- To do -
Could you print out every entry, character for character?

Items from a dataset

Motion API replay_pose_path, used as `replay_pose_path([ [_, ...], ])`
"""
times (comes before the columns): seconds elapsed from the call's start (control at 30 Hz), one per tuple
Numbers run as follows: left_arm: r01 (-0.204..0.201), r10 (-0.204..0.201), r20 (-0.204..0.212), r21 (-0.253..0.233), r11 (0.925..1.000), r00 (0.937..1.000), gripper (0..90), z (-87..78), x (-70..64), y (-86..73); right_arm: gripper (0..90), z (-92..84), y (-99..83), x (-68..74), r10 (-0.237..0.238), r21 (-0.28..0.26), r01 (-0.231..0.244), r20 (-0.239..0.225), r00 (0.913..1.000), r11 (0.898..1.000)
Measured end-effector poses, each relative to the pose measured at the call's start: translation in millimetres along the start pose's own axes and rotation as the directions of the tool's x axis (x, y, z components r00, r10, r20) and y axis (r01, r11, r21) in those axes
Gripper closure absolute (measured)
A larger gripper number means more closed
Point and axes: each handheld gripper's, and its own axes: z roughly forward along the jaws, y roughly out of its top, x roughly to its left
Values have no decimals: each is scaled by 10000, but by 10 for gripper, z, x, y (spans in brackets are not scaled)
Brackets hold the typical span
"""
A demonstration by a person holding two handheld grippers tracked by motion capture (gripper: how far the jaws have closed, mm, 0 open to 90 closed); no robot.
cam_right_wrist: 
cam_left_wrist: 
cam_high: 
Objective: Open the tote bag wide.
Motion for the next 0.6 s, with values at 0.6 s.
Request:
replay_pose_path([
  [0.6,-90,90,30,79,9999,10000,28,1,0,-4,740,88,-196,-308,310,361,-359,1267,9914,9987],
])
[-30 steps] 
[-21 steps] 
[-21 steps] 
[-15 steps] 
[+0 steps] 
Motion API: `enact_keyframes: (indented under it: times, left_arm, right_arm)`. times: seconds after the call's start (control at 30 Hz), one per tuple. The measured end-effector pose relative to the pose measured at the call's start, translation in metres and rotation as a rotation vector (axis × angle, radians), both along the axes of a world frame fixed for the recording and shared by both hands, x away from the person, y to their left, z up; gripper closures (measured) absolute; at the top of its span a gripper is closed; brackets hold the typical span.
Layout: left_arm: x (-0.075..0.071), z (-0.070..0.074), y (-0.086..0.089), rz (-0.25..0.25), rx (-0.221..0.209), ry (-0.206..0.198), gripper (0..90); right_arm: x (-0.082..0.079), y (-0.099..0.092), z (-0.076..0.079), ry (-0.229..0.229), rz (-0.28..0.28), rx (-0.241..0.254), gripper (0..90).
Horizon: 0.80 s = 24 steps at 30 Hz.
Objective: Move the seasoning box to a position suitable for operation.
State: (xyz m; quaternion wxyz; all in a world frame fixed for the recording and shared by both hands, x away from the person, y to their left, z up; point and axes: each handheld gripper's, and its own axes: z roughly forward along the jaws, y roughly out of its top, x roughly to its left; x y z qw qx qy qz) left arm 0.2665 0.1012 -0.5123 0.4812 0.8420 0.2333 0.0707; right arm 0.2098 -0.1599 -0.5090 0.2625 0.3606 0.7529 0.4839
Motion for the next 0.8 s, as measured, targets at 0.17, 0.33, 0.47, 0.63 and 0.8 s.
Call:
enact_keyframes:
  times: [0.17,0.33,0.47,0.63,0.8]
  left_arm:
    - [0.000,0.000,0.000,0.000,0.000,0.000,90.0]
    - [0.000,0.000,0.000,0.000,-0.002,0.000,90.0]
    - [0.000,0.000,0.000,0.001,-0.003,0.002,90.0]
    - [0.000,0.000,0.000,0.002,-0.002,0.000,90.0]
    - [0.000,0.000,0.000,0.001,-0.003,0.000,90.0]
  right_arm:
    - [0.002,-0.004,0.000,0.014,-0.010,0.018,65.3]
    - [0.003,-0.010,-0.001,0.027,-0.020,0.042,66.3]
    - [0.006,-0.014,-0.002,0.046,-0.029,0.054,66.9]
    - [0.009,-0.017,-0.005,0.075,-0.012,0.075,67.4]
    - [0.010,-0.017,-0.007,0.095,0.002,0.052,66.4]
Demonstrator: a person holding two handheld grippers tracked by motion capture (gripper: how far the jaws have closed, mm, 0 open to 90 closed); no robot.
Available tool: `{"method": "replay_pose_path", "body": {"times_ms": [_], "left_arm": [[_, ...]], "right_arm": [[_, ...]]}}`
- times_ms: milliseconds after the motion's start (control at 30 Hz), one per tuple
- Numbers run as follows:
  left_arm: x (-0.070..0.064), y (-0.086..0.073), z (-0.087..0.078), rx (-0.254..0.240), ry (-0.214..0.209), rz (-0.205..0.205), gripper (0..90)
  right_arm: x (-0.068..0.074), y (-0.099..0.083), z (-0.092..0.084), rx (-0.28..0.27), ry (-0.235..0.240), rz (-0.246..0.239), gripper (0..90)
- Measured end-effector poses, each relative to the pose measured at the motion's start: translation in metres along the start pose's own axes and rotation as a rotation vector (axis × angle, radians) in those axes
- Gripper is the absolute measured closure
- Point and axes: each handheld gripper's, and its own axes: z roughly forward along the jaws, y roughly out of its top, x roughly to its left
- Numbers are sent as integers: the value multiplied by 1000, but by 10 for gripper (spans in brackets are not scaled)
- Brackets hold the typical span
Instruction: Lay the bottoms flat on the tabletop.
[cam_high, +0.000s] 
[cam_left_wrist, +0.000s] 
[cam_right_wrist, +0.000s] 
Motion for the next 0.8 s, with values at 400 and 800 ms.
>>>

- Written reply -
Motion API replay_pose_path, used as `replay_pose_path([ [_, ...], ])`
"""
times (comes before the columns): seconds elapsed from the call's start (control at 30 Hz), one per tuple
Numbers run as follows: left_arm: r01 (-0.204..0.201), r10 (-0.204..0.201), r20 (-0.204..0.212), r21 (-0.253..0.233), r11 (0.925..1.000), r00 (0.937..1.000), gripper (0..90), z (-87..78), x (-70..64), y (-86..73); right_arm: gripper (0..90), z (-92..84), y (-99..83), x (-68..74), r10 (-0.237..0.238), r21 (-0.28..0.26), r01 (-0.231..0.244), r20 (-0.239..0.225), r00 (0.913..1.000), r11 (0.898..1.000)
Measured end-effector poses, each relative to the pose measured at the call's start: translation in millimetres along the start pose's own axes and rotation as the directions of the tool's x axis (x, y, z components r00, r10, r20) and y axis (r01, r11, r21) in those axes
Gripper closure absolute (measured)
A larger gripper number means more closed
Point and axes: each handheld gripper's, and its own axes: z roughly forward along the jaws, y roughly out of its top, x roughly to its left
Values have no decimals: each is scaled by 10000, but by 10 for gripper, z, x, y (spans in brackets are not scaled)
Brackets hold the typical span
"""
A demonstration by a person holding two handheld grippers tracked by motion capture (gripper: how far the jaws have closed, mm, 0 open to 90 closed); no robot.
cam_right_wrist: 
cam_left_wrist: 
cam_high: 
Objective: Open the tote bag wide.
Motion for the next 0.6 s, with values at 0.6 s.
Request:
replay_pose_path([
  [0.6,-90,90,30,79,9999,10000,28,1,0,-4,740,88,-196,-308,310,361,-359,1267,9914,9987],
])
[-30 steps] 
[-21 steps] 
[-21 steps] 
[-15 steps] 
[+0 steps] 
Motion API: `enact_keyframes: (indented under it: times, left_arm, right_arm)`. times: seconds after the call's start (control at 30 Hz), one per tuple. The measured end-effector pose relative to the pose measured at the call's start, translation in metres and rotation as a rotation vector (axis × angle, radians), both along the axes of a world frame fixed for the recording and shared by both hands, x away from the person, y to their left, z up; gripper closures (measured) absolute; at the top of its span a gripper is closed; brackets hold the typical span.
Layout: left_arm: x (-0.075..0.071), z (-0.070..0.074), y (-0.086..0.089), rz (-0.25..0.25), rx (-0.221..0.209), ry (-0.206..0.198), gripper (0..90); right_arm: x (-0.082..0.079), y (-0.099..0.092), z (-0.076..0.079), ry (-0.229..0.229), rz (-0.28..0.28), rx (-0.241..0.254), gripper (0..90).
Horizon: 0.80 s = 24 steps at 30 Hz.
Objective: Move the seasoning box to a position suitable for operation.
State: (xyz m; quaternion wxyz; all in a world frame fixed for the recording and shared by both hands, x away from the person, y to their left, z up; point and axes: each handheld gripper's, and its own axes: z roughly forward along the jaws, y roughly out of its top, x roughly to its left; x y z qw qx qy qz) left arm 0.2665 0.1012 -0.5123 0.4812 0.8420 0.2333 0.0707; right arm 0.2098 -0.1599 -0.5090 0.2625 0.3606 0.7529 0.4839
Motion for the next 0.8 s, as measured, targets at 0.17, 0.33, 0.47, 0.63 and 0.8 s.
Call:
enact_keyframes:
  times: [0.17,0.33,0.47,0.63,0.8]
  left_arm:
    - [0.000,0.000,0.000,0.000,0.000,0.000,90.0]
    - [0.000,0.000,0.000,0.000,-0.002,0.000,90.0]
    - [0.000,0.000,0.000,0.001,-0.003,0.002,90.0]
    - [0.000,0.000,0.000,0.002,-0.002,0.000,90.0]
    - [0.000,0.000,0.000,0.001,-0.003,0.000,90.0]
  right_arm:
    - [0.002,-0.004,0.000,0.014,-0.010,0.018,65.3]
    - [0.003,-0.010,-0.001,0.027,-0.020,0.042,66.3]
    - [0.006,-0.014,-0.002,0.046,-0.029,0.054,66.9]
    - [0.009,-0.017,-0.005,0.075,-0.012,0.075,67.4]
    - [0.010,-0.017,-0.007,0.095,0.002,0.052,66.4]
Demonstrator: a person holding two handheld grippers tracked by motion capture (gripper: how far the jaws have closed, mm, 0 open to 90 closed); no robot.
Available tool: `{"method": "replay_pose_path", "body": {"times_ms": [_], "left_arm": [[_, ...]], "right_arm": [[_, ...]]}}`
- times_ms: milliseconds after the motion's start (control at 30 Hz), one per tuple
- Numbers run as follows:
  left_arm: x (-0.070..0.064), y (-0.086..0.073), z (-0.087..0.078), rx (-0.254..0.240), ry (-0.214..0.209), rz (-0.205..0.205), gripper (0..90)
  right_arm: x (-0.068..0.074), y (-0.099..0.083), z (-0.092..0.084), rx (-0.28..0.27), ry (-0.235..0.240), rz (-0.246..0.239), gripper (0..90)
- Measured end-effector poses, each relative to the pose measured at the motion's start: translation in metres along the start pose's own axes and rotation as a rotation vector (axis × angle, radians) in those axes
- Gripper is the absolute measured closure
- Point and axes: each handheld gripper's, and its own axes: z roughly forward along the jaws, y roughly out of its top, x roughly to its left
- Numbers are sent as integers: the value multiplied by 1000, but by 10 for gripper (spans in brackets are not scaled)
- Brackets hold the typical span
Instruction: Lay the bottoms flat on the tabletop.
[cam_high, +0.000s] 
[cam_left_wrist, +0.000s] 
[cam_right_wrist, +0.000s] 
Motion for the next 0.8 s, with values at 400 and 800 ms.
>>>

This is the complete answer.